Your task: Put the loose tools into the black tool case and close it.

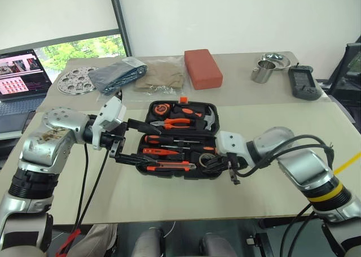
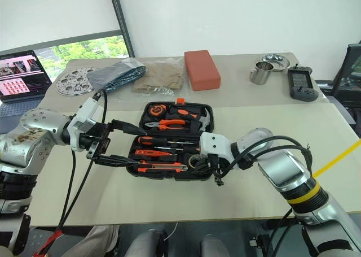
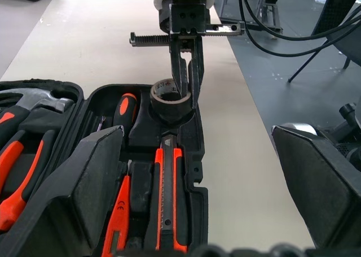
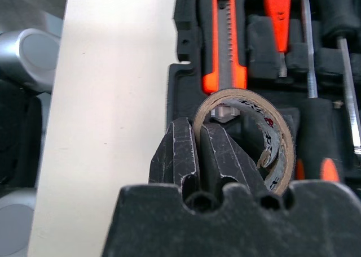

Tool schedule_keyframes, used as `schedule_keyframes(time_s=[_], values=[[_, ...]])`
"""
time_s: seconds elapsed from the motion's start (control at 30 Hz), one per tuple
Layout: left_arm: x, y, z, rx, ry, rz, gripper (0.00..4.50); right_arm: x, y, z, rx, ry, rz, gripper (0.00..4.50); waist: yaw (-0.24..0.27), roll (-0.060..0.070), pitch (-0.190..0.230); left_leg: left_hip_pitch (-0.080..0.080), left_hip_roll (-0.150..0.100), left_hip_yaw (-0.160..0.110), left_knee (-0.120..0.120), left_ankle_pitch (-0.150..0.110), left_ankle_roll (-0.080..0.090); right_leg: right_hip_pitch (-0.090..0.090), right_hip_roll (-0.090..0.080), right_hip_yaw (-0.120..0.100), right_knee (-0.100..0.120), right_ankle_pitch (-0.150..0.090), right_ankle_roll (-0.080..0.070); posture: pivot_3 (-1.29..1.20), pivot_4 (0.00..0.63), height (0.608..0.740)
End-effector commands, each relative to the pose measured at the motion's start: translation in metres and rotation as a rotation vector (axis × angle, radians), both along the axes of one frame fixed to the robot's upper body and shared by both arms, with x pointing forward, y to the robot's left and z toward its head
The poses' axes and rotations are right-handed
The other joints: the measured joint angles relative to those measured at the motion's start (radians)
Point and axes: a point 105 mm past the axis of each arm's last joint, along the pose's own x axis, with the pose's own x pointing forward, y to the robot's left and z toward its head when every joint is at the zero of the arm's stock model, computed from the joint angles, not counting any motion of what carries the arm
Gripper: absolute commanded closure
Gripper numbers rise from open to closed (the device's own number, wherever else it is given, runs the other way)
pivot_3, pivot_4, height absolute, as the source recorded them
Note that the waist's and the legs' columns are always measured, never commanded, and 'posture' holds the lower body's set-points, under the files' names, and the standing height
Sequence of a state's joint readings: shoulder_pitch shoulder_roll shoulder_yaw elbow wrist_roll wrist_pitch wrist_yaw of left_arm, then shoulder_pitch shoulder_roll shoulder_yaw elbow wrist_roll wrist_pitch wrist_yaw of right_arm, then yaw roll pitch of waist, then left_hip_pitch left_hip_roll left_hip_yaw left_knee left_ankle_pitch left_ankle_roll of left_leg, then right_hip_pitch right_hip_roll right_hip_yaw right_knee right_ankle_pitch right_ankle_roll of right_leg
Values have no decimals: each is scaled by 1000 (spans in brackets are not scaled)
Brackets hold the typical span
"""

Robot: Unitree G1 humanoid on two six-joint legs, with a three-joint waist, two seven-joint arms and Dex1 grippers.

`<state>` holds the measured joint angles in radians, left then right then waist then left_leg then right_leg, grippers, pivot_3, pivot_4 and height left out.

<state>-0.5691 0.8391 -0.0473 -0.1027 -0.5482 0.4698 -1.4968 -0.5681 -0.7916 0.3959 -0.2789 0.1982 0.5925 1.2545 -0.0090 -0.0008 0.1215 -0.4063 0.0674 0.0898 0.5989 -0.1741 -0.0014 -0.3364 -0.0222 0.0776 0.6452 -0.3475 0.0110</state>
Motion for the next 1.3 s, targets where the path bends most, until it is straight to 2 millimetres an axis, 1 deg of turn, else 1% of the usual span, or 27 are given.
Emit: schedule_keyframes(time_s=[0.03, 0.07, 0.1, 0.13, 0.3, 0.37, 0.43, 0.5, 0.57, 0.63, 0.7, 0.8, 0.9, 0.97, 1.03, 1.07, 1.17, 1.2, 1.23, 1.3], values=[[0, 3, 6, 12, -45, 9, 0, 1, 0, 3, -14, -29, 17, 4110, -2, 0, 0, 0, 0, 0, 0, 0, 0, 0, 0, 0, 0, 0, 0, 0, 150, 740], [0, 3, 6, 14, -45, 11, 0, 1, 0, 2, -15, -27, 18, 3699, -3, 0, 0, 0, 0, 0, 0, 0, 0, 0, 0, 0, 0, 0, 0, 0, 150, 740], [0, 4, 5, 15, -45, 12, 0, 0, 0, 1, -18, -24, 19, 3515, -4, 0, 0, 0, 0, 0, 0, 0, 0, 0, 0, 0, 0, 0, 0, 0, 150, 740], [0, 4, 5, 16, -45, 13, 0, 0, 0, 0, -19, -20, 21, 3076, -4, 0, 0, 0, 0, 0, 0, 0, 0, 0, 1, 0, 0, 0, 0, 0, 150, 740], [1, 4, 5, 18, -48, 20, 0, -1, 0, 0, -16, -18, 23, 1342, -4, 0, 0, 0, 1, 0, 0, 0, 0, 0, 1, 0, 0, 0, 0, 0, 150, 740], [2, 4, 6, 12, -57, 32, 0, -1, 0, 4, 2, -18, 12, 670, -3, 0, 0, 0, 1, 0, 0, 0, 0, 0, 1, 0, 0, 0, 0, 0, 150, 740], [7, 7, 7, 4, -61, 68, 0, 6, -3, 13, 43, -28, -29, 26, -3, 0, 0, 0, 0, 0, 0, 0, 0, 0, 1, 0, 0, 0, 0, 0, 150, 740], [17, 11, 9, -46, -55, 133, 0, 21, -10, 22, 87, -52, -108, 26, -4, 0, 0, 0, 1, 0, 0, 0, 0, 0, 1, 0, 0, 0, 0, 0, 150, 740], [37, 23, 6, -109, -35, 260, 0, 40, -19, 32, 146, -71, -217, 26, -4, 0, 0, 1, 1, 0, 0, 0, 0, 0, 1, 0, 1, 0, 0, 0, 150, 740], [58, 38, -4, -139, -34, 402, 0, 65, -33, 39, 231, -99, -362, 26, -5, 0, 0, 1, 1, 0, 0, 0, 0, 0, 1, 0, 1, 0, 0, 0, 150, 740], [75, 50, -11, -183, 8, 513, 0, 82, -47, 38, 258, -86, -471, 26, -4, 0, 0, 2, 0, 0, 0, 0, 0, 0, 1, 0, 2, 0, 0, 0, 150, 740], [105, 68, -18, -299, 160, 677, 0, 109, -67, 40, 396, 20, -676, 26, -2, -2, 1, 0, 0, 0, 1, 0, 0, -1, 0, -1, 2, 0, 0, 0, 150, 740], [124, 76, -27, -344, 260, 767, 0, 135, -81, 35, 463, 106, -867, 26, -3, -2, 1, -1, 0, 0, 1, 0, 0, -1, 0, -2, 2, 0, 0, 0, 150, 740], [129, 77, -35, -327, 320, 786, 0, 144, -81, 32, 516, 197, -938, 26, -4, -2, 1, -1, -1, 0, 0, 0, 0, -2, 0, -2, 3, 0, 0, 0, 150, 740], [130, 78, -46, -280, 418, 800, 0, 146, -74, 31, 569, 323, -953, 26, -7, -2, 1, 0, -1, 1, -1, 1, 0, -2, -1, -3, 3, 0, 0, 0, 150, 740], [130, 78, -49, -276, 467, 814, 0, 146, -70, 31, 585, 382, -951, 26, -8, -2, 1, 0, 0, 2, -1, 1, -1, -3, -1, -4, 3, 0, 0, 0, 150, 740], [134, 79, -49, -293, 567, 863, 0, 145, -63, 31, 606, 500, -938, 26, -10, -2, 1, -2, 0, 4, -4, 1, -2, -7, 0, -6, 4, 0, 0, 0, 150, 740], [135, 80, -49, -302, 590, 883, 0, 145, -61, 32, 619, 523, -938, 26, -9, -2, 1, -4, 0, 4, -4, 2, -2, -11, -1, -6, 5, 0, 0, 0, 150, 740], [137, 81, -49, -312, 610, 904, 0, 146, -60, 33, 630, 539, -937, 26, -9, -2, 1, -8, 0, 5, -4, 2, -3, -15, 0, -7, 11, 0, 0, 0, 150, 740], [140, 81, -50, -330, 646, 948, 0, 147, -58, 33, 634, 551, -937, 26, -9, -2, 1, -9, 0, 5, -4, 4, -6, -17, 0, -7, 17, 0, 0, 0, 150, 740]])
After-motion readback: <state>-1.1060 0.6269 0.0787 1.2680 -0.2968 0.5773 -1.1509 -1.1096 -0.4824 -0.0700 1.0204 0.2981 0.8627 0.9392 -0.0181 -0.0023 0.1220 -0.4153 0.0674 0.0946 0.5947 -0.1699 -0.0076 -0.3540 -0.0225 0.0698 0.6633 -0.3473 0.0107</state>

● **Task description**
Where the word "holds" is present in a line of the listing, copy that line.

● **Expected output**
Note that the waist's and the legs' columns are always measured, never commanded, and 'posture' holds the lower body's set-points, under the files' names, and the standing height
`<state>` holds the measured joint angles in radians, left then right then waist then left_leg then right_leg, grippers, pivot_3, pivot_4 and height left out.

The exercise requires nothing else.